Task prompt:
Among the records below, find each line that includes the string "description" and copy it.

Listed entries:
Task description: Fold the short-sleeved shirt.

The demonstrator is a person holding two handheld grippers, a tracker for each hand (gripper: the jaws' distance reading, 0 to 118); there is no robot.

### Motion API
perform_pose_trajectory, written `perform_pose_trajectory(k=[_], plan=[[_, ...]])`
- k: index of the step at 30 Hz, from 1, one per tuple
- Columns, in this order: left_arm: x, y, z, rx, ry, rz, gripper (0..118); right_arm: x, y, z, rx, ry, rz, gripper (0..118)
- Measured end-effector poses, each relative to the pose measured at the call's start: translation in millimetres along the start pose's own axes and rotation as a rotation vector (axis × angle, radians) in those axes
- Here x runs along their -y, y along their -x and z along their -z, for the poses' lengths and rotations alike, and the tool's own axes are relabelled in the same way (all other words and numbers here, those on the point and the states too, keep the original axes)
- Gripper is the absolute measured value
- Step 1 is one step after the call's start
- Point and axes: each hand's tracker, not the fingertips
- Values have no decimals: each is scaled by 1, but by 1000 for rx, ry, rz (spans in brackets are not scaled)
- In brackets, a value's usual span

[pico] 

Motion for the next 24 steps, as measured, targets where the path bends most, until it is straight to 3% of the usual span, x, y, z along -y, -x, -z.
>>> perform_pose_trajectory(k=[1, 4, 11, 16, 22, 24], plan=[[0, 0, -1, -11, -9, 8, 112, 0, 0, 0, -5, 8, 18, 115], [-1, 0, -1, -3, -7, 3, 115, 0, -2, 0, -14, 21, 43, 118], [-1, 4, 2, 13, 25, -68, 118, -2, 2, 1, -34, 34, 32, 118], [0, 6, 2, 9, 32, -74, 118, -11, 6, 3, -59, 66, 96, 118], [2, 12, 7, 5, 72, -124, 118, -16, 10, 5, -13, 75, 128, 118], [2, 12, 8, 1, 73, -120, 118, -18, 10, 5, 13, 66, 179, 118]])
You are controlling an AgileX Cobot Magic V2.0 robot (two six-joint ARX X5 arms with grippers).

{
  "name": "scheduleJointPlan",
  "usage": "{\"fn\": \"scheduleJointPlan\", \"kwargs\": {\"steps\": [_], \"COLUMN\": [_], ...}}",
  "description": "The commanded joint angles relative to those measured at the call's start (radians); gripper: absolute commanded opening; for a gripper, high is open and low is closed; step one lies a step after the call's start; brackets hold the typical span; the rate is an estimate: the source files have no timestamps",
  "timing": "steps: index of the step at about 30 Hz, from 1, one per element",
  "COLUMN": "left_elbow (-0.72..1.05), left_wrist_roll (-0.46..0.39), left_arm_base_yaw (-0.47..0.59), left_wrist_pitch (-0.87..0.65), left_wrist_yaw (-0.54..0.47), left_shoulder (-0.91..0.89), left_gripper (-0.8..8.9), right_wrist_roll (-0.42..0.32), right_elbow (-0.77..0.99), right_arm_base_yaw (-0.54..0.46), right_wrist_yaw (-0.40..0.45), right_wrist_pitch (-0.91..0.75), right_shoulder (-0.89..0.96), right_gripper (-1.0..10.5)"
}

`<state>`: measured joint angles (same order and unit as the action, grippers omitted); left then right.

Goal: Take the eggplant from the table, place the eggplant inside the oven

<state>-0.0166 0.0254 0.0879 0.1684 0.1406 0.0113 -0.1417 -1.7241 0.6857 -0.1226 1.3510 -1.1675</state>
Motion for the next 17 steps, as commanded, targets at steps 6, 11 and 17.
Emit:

Solution to this exercise:
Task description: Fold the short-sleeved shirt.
  "description": "The commanded joint angles relative to those measured at the call's start (radians); gripper: absolute commanded opening; for a gripper, high is open and low is closed; step one lies a step after the call's start; brackets hold the typical span; the rate is an estimate: the source files have no timestamps",

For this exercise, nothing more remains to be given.